In this case, the worker testified that he only had slight discomfort after the lifting incident. The discomfort did not prevent the worker from going home and participating in a hockey game the next morning. This relatively minor symptomotology is in contrast with the reaching incident that occurred after 30 to 40 minutes of playing hockey when the worker felt acute pain immediately upon reaching for the puck, to the point that he ceased his activity, went home, and later sought medical treatment. We find that there was significant pain-free physical activity between the prior day’s lifting incident, and the acute flare-up of symptoms on the ice, rendering the first incident as being unrelated to the second non-compensable incident.

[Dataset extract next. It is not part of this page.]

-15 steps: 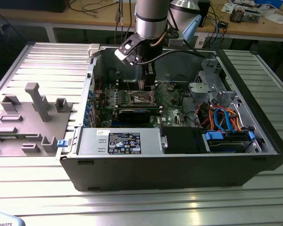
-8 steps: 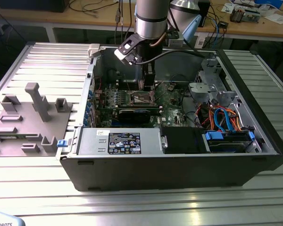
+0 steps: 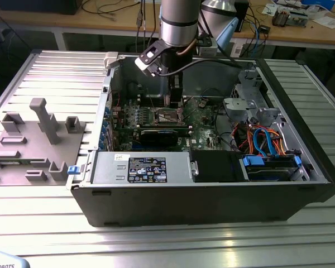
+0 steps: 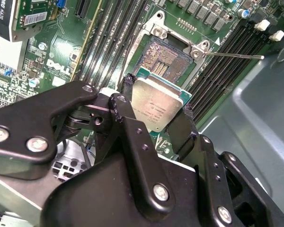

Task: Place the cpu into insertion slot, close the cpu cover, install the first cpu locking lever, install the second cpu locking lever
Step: 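Place the cpu into insertion slot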

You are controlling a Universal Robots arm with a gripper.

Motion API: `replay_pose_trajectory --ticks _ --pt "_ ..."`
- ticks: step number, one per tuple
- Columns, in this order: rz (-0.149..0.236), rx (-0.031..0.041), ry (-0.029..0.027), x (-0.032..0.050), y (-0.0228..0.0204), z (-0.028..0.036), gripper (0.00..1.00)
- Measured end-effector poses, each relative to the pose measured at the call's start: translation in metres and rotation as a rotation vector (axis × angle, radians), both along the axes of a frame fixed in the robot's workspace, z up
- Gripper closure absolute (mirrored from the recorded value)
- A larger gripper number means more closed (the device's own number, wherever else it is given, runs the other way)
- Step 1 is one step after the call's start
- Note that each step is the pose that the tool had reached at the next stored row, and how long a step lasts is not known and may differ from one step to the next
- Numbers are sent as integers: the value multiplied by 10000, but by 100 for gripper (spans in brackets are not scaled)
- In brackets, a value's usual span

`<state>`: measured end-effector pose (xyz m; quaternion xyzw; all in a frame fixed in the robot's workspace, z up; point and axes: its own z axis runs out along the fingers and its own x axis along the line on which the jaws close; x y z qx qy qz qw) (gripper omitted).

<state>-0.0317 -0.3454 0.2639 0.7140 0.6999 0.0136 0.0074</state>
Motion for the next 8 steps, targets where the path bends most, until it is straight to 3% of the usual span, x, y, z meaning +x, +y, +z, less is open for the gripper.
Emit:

We have turned our minds as to whether the lifting incident at work could have, as suggested by the treating chiropractor, put the worker’s back in jeopardy and set the stage for the reaching incident. In weighing the evidence we do not accept this suggestion. The treating chiropractor only saw the worker once in 2002 for that prior WCB claim. The specialist and family physician appear to suggest however that the worker’s pre-existing back condition was more extensive than suggested by the chiropractor. Indeed, they suggest that the worker experienced several episodes of lower back pain in the 21 months preceding the injury.

Given the foregoing, we find on a balance of probabilities that the worker’s back injury did not arise out of and in the course of employment. We therefore find that his claim is not acceptable.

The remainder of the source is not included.